__WHAT TO PRODUCE__:
Set down the full listing below word for word; pictures stay out of the copy.

__SOURCE MATERIAL__:
Content starts
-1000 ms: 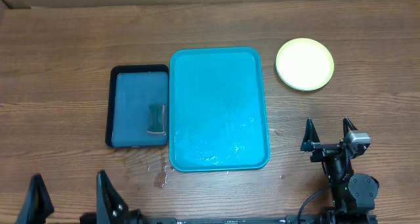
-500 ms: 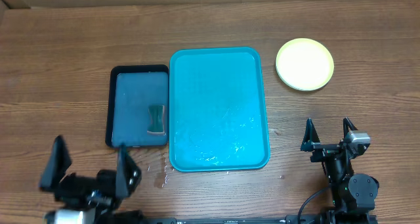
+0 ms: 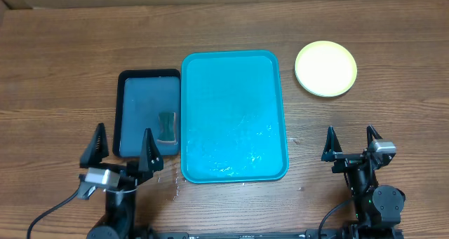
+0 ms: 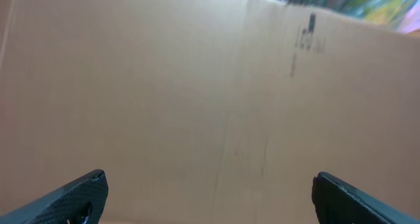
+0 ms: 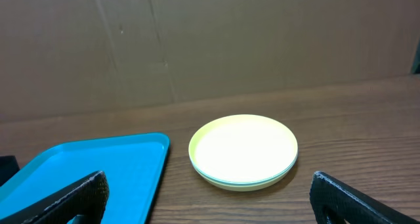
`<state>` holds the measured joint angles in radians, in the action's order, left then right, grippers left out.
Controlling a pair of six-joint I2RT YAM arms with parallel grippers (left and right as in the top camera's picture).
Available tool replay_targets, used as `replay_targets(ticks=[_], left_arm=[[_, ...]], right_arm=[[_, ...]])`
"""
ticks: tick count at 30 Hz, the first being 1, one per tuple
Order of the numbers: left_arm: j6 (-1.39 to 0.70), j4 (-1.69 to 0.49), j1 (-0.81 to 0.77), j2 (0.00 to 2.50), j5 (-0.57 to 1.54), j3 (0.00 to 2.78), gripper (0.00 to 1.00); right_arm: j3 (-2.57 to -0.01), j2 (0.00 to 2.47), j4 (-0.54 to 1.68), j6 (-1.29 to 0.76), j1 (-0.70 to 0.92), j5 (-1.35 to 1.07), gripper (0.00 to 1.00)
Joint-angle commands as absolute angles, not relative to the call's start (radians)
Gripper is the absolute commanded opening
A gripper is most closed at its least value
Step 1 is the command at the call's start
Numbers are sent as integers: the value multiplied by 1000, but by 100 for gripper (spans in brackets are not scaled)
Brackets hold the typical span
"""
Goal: Clean dirty plates on tray and stack at the side
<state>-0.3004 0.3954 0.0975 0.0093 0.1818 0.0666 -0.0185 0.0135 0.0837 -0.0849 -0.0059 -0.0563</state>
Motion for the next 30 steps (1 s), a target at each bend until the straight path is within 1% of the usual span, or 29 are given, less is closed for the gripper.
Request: replay_targets(ticks=[1, 7, 15, 18, 22, 30], left_arm=[[-347, 401, 89, 4, 165, 12, 100], [-351, 253, 89, 4, 155, 5, 100], [-287, -78, 87, 4, 44, 5, 100], [-184, -77, 81, 4, 40, 5, 100], [-110, -77, 69, 3, 39, 5, 100], [-101, -77, 62, 4, 34, 5, 100]], right_arm=[[-8, 3, 79, -81, -3, -64, 100], [-8, 3, 79, -81, -3, -64, 100], [-8, 3, 79, -81, -3, -64, 100], [-8, 3, 79, -81, -3, -64, 100], [-8, 3, 79, -81, -3, -64, 100], [-8, 3, 79, -81, -3, -64, 100]])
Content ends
__TASK OUTPUT__:
-1000 ms: 
-500 ms: 
+0 ms: 
+0 ms: 
+0 ms: 
`<state>` holds the measured joint angles in radians, in the action's order, left then right, grippers left out.
Controlling a pair of six-joint I2RT YAM arms with parallel grippers (left and right as in the top camera's picture).
Available tool replay_targets, used as `replay_targets(ticks=[_], left_arm=[[_, ...]], right_arm=[[_, ...]])`
"""
ticks: tick count at 30 Hz, the first being 1, one per tuple
Order of the numbers: left_arm: j6 (-1.39 to 0.70), j4 (-1.69 to 0.49), j1 (-0.81 to 0.77), j2 (0.00 to 2.50), j5 (-0.57 to 1.54), j3 (0.00 to 2.78), gripper (0.00 to 1.00); right_arm: j3 (-2.57 to -0.01), j2 (0.00 to 2.47), j4 (-0.54 to 1.68), j6 (-1.29 to 0.76), j1 (-0.70 to 0.92), j5 (-1.35 to 1.07), gripper (0.00 to 1.00)
Joint-angle commands as absolute angles, not relative to the call's start (radians)
Gripper is the absolute commanded opening
A gripper is most closed at its least value
Step 1 is the command at the call's start
Numbers are sent as integers: the value multiplied by 1000, but by 100 for gripper (spans in brackets are not scaled)
Brackets hold the typical span
"""
Goal: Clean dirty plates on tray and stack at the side
<state>-0.3004 0.3954 0.0975 0.0093 0.1818 0.0666 -0.0185 0.0135 0.0837 -0.0849 -0.0059 -0.0563</state>
Motion for the next 30 steps (1 s), a target at each bend until the straight path is within 1% of the usual span, or 29 are given, less is closed for the gripper.
Request: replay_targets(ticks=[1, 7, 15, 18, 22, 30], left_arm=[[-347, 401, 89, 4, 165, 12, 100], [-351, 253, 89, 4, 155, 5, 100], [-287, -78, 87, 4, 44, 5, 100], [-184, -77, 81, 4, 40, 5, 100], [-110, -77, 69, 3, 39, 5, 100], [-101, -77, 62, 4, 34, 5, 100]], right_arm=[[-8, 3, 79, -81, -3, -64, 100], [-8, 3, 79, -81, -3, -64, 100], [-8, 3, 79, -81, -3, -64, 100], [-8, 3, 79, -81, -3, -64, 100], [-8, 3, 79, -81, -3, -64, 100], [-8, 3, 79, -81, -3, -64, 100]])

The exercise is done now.